Bon cas pour rappeler qu’en post-partum, il faut penser « caillot » sans mettre des œillères. Dyspnée brutale + douleur thoracique latéralisée + tachycardie + SpO₂ à 93% et un mollet sensible : le scénario d’embolie pulmonaire est crédible (le caillot qui part de la jambe et se coince dans le poumon), et c’est une urgence à prioriser.

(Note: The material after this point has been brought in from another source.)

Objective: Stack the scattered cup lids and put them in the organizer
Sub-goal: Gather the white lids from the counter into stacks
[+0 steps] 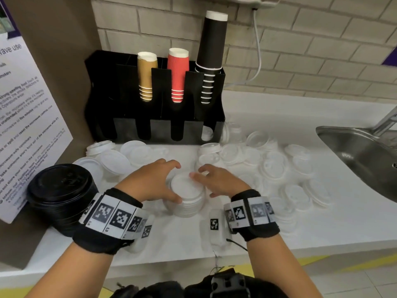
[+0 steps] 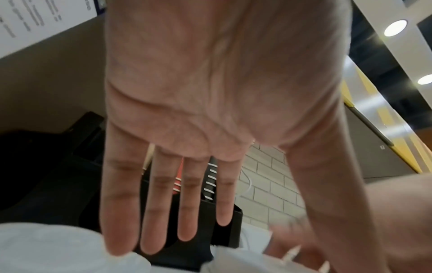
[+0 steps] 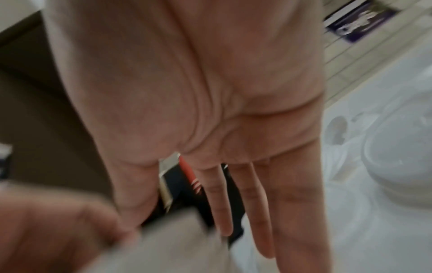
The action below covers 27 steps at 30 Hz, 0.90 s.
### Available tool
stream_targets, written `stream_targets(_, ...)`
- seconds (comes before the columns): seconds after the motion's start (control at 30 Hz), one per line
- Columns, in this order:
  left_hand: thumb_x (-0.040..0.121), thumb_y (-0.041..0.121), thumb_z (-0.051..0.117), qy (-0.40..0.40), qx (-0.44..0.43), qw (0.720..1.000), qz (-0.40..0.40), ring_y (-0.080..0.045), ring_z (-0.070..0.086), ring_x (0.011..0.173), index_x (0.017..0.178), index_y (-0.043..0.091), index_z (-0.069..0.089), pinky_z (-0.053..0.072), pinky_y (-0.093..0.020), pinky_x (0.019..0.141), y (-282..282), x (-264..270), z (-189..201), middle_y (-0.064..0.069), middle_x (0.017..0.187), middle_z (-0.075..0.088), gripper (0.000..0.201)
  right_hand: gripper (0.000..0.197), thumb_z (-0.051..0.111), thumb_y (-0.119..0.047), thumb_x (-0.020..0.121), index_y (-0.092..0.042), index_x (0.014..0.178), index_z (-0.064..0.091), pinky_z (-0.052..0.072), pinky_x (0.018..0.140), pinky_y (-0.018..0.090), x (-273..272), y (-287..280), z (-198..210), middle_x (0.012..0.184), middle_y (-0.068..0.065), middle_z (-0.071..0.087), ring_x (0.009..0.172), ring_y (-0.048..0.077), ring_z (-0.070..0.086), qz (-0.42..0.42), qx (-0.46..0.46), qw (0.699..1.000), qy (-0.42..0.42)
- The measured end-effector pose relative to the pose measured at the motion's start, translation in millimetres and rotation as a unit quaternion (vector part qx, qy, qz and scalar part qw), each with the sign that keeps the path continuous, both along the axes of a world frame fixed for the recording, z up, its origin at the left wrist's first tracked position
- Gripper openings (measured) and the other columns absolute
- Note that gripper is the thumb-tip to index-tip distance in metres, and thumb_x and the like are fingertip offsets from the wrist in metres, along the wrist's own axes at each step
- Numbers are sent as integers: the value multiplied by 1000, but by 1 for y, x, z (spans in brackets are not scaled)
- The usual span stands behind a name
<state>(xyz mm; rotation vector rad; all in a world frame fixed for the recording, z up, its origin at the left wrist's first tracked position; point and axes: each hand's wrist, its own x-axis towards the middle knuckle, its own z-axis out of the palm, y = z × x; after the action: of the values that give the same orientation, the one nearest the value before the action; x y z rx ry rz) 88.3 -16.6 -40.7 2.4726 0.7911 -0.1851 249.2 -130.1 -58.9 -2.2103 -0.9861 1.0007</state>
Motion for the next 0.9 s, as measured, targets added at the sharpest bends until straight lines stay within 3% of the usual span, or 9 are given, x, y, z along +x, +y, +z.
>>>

Mais le raisonnement différentiel reste large : pneumothorax (poumon qui se décolle), pneumonie, atélectasie, syndrome anxieux, et surtout causes cardio post-partum comme la cardiomyopathie péripartum (plus « essoufflement progressif », œdèmes, crépitants), voire un syndrome coronarien/SCAD. L’intérêt est de baliser : gravité d’abord, chercher signes de TVP, puis imagerie adaptée (angio-TDM ou scintigraphie selon contexte) plutôt que se rassurer sur une auscultation pauvre.

Sur le plan « nouvelles études », le point clé est que le post-partum (surtout les 6 premières semaines) concentre un sur-risque thromboembolique majeur, avec un pic précoce, ce qui rend l’EP très pré-test ici (tachycardie, SpO₂ 93%, douleur pleurale, signe de jambe). Mais plusieurs travaux récents rappellent deux pièges : (1) les scores usuels (Wells/Genève) et surtout le D-dimère ont une performance limitée en post-partum, avec beaucoup de faux positifs, donc l’algorithme doit souvent aller rapidement vers l’imagerie selon la probabilité clinique ; (2) le différentiel post-partum « mimant l’EP » mérite d’être systématique : cardiomyopathie du péripartum (dyspnée, tachycardie), dissection (douleur), pneumothorax, pneumonie/atélectasie, et causes iatrogènes/anxiété. L’intérêt pratique des données récentes est de privilégier une stratégie structurée probabilité clinique → écho veineuse si jambe symptomatique → angioscanner ou V/Q selon contexte, plutôt que de “surinterpréter” un D-dimère.